Every line that contains "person" must be located and copied from the data.
==== Dataset records ====
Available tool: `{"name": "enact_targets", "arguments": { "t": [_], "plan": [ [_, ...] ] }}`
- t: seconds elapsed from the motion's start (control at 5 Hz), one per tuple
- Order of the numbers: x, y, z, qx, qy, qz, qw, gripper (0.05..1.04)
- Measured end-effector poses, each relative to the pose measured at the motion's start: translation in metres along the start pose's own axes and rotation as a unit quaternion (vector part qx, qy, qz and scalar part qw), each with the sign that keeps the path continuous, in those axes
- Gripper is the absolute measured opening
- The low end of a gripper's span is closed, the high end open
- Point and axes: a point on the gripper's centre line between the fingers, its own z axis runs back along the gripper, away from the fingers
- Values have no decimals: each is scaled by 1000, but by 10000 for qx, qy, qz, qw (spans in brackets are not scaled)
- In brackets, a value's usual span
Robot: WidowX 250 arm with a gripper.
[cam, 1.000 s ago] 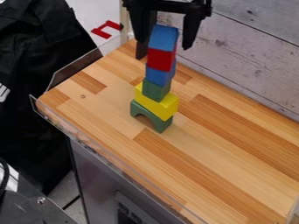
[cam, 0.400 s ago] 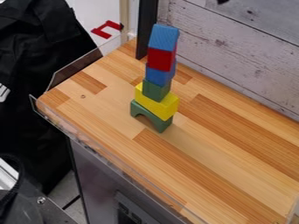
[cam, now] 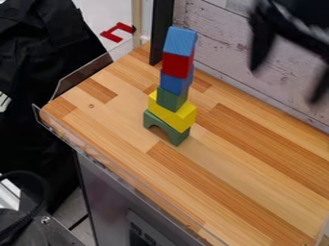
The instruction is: Put the blue triangle on top of the tower
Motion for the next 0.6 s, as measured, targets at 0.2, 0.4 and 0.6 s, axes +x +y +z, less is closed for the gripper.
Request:
{"name": "enact_targets", "arguments": {
  "t": [0.2, 0.4, 0.6],
  "plan": [
    [5, -26, -33, -12, 262, -25, 9997, 1000],
    [12, -32, -47, -41, 192, -29, 9998, 1000],
    [14, -27, -55, -47, 179, 134, 9997, 1000]
  ]
}}
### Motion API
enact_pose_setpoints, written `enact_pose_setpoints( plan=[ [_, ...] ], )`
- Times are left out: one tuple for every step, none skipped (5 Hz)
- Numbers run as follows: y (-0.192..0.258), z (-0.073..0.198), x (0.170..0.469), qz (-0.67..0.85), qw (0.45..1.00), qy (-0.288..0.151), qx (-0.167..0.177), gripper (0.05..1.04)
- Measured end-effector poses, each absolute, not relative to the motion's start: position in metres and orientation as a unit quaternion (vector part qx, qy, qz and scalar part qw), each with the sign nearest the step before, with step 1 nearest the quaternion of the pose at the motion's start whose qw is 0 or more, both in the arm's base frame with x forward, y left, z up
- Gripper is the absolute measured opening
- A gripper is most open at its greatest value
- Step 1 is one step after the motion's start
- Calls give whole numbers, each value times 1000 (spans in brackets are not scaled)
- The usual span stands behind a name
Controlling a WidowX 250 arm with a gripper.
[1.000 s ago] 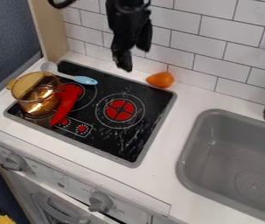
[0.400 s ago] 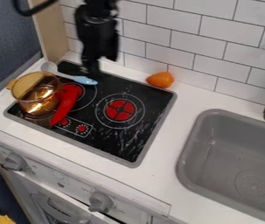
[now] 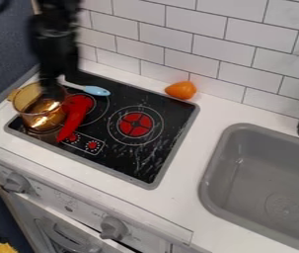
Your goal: Move the brown pot to the upper right corner of the stove
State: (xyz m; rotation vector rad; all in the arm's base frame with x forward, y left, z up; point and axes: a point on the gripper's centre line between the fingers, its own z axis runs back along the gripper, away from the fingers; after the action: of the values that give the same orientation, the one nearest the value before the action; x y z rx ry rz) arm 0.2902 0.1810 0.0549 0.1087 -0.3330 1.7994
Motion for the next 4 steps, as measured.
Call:
enact_pose_setpoints(
  plan=[
    [199,53,276,805,577,-134,43,1001],
    [209,42,259,829,547,-102,51,1001],
    [212,21,255,830,547,-81,67,1001],
    [212,10,256,833,545,-64,74,1001]
  ],
)
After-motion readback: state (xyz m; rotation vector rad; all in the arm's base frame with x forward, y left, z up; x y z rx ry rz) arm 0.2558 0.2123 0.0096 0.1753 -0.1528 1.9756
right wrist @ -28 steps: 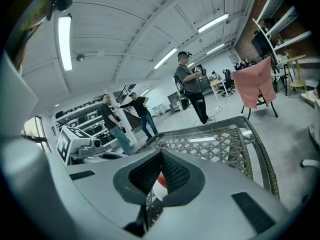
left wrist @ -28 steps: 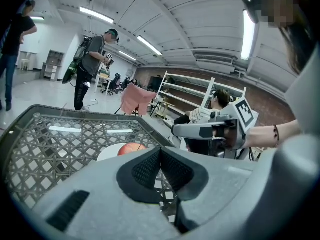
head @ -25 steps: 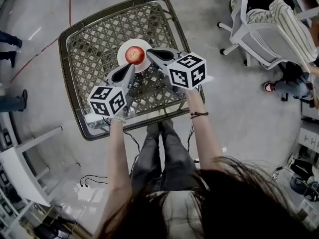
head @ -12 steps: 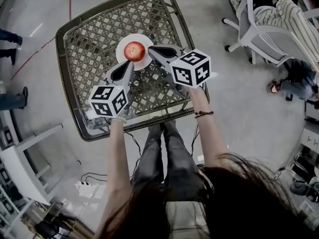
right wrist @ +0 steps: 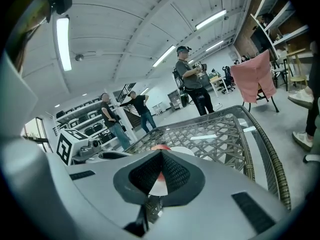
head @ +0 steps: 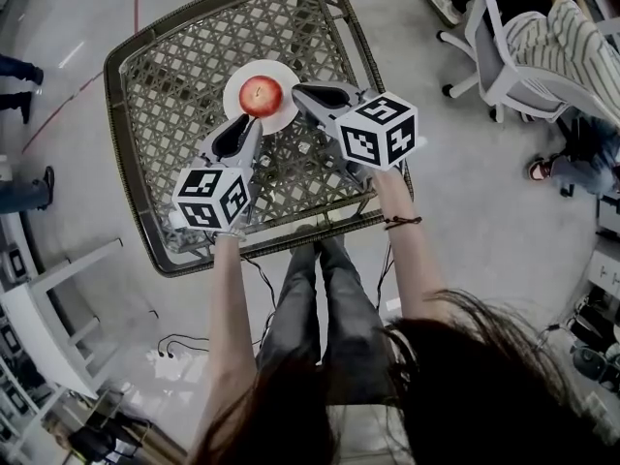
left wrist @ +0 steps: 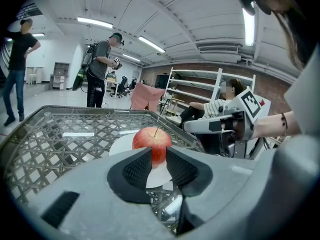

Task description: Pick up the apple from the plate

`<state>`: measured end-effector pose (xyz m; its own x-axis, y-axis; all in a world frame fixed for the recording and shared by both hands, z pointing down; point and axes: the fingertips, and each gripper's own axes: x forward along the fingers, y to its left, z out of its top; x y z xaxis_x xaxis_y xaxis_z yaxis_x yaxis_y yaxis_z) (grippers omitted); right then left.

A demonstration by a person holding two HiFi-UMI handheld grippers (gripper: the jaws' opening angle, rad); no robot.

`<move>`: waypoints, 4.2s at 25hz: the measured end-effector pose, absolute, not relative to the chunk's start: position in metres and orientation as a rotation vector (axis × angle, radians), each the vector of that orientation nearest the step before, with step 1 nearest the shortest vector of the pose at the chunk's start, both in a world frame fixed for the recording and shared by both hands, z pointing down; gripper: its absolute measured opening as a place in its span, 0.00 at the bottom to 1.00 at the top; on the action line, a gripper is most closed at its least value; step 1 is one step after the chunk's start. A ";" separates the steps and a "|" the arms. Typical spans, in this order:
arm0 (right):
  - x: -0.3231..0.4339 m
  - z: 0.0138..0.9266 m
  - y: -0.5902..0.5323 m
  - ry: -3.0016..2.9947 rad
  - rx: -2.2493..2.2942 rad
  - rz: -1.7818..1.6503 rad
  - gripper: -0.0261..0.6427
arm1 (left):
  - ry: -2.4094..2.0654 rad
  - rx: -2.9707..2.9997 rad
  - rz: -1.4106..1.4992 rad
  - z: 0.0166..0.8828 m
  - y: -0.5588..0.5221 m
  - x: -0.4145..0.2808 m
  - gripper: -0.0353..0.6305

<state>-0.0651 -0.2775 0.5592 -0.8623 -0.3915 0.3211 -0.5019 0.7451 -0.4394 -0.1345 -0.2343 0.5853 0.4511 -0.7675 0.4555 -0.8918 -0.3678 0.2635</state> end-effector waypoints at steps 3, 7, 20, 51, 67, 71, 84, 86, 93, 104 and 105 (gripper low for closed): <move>-0.066 0.563 -0.277 -2.736 0.706 0.779 0.05 | -1.407 2.237 0.352 0.587 -0.237 -0.136 0.24; -0.064 0.569 -0.278 -2.732 0.722 0.785 0.05 | -1.426 2.253 0.362 0.591 -0.241 -0.135 0.37; -0.063 0.587 -0.280 -2.718 0.734 0.797 0.05 | -1.426 2.330 0.399 0.598 -0.258 -0.132 0.56; -0.054 0.591 -0.280 -2.738 0.777 0.779 0.05 | -1.335 2.476 0.605 0.611 -0.290 -0.113 0.66; -0.054 0.592 -0.281 -2.727 0.790 0.784 0.05 | -1.354 2.451 0.640 0.611 -0.292 -0.116 0.65; -0.053 0.591 -0.281 -2.724 0.797 0.792 0.05 | -1.356 2.443 0.617 0.606 -0.290 -0.117 0.65; -0.057 0.551 -0.268 -2.727 0.794 0.797 0.05 | -1.349 2.388 0.537 0.564 -0.265 -0.116 0.65; -0.057 0.544 -0.266 -2.730 0.795 0.795 0.05 | -1.349 2.381 0.523 0.557 -0.261 -0.115 0.65; -0.057 0.520 -0.255 -2.739 0.786 0.807 0.05 | -1.349 2.359 0.487 0.534 -0.244 -0.114 0.65; -0.056 0.481 -0.235 -2.774 0.757 0.789 0.05 | -1.344 2.352 0.436 0.497 -0.218 -0.110 0.65; -0.055 0.477 -0.233 -2.778 0.756 0.787 0.05 | -1.347 2.353 0.427 0.492 -0.216 -0.111 0.65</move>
<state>-0.0555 -0.2327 0.4768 -0.8602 -0.4275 0.2780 -0.5098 0.7344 -0.4482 -0.1108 -0.2158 0.4917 0.4909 -0.7485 0.4458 -0.8687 -0.4597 0.1848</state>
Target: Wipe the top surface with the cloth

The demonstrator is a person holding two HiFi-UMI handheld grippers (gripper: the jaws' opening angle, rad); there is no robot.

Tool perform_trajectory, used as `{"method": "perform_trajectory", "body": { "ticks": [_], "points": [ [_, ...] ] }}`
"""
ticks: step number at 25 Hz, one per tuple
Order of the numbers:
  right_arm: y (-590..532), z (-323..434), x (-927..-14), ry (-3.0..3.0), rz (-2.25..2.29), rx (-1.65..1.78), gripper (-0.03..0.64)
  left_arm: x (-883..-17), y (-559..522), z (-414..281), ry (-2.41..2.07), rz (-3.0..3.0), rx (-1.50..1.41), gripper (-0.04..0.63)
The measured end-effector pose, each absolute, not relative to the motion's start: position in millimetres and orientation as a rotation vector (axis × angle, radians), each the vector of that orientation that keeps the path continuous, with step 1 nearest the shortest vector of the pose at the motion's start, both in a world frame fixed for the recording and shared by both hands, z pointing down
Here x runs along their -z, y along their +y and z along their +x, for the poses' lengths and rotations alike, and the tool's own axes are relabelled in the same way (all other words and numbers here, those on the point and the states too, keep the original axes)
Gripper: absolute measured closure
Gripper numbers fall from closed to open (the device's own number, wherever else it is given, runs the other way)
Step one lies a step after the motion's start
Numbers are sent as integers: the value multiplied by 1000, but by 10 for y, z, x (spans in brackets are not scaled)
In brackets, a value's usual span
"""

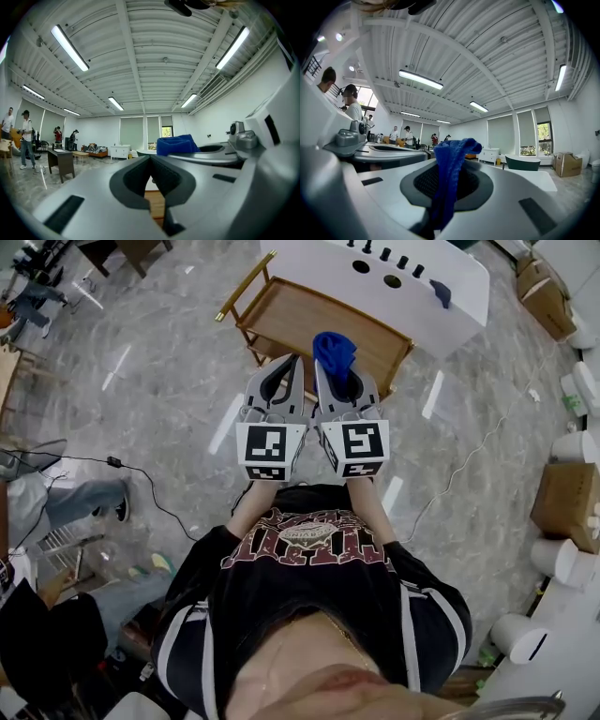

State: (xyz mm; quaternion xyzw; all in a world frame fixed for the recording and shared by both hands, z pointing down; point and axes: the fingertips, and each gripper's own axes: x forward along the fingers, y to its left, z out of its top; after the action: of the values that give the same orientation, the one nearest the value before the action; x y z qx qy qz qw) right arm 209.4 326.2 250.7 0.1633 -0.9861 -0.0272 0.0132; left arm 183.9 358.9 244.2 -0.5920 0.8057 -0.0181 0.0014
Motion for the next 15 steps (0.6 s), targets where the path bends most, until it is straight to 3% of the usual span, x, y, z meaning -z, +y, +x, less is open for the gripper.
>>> {"method": "perform_trajectory", "body": {
  "ticks": [15],
  "points": [
    [2856, 951, -2468, -3035, 666, 95, 553, -2443, 3115, 685, 2424, -2002, 77, 546]
  ]
}}
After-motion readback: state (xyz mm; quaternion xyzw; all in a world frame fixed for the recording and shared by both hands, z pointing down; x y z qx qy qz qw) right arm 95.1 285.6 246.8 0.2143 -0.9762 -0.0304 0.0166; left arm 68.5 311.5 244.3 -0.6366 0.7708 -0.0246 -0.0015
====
* Answer for the task *
A demonstration by a person holding two HiFi-UMI handheld grippers (gripper: the jaws' opening angle, rad); no robot.
The demonstrator is a person holding two HiFi-UMI handheld grippers (gripper: the jaws' opening angle, rad); there is no robot.

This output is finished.